> [Task statement] All lines from the one with "I need to verify whether any brown" through the last line of the data below should be copied exactly; please add nothing.
___ The data
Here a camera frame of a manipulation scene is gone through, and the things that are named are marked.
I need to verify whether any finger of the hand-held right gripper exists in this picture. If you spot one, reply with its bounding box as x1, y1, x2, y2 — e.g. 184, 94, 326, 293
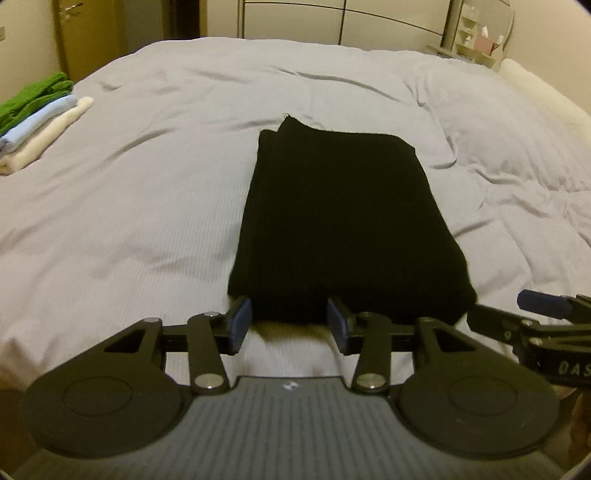
516, 289, 591, 320
466, 302, 533, 346

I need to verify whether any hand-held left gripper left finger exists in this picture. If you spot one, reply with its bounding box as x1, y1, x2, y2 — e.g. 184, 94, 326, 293
104, 296, 254, 395

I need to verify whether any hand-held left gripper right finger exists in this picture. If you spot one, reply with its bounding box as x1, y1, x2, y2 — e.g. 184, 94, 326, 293
326, 296, 481, 395

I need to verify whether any black knit garment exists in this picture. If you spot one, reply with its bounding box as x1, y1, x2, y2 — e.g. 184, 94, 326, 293
227, 115, 477, 326

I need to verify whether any person's right hand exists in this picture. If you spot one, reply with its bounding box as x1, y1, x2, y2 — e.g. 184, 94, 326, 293
556, 387, 591, 462

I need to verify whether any pale lilac duvet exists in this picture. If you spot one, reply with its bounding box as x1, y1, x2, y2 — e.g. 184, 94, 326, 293
0, 37, 591, 388

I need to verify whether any white bed pillow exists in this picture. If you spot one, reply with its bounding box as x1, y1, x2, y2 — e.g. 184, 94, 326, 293
501, 58, 591, 139

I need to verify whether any pink box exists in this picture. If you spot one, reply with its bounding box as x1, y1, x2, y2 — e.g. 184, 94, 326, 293
475, 34, 502, 57

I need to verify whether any cream folded garment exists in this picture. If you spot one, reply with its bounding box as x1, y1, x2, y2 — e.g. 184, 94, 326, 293
0, 96, 94, 176

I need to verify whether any small white storage shelf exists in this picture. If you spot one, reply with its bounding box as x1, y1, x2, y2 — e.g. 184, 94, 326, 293
427, 0, 515, 70

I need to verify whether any light blue folded garment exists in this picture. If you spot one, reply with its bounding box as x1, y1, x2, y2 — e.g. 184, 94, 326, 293
0, 95, 78, 151

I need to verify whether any cream panelled wardrobe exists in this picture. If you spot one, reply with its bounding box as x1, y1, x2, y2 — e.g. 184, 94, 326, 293
238, 0, 451, 47

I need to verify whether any green folded garment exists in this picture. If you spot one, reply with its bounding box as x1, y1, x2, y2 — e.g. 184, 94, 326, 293
0, 71, 75, 132

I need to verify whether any brown wooden door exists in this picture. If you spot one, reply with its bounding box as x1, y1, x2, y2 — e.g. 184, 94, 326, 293
53, 0, 127, 81
______
> [Solution to this problem]
I need to verify whether any brown wooden door exists in this picture. If you spot one, reply with its bounding box as x1, y1, x2, y2 — e.g. 184, 94, 326, 293
53, 0, 127, 81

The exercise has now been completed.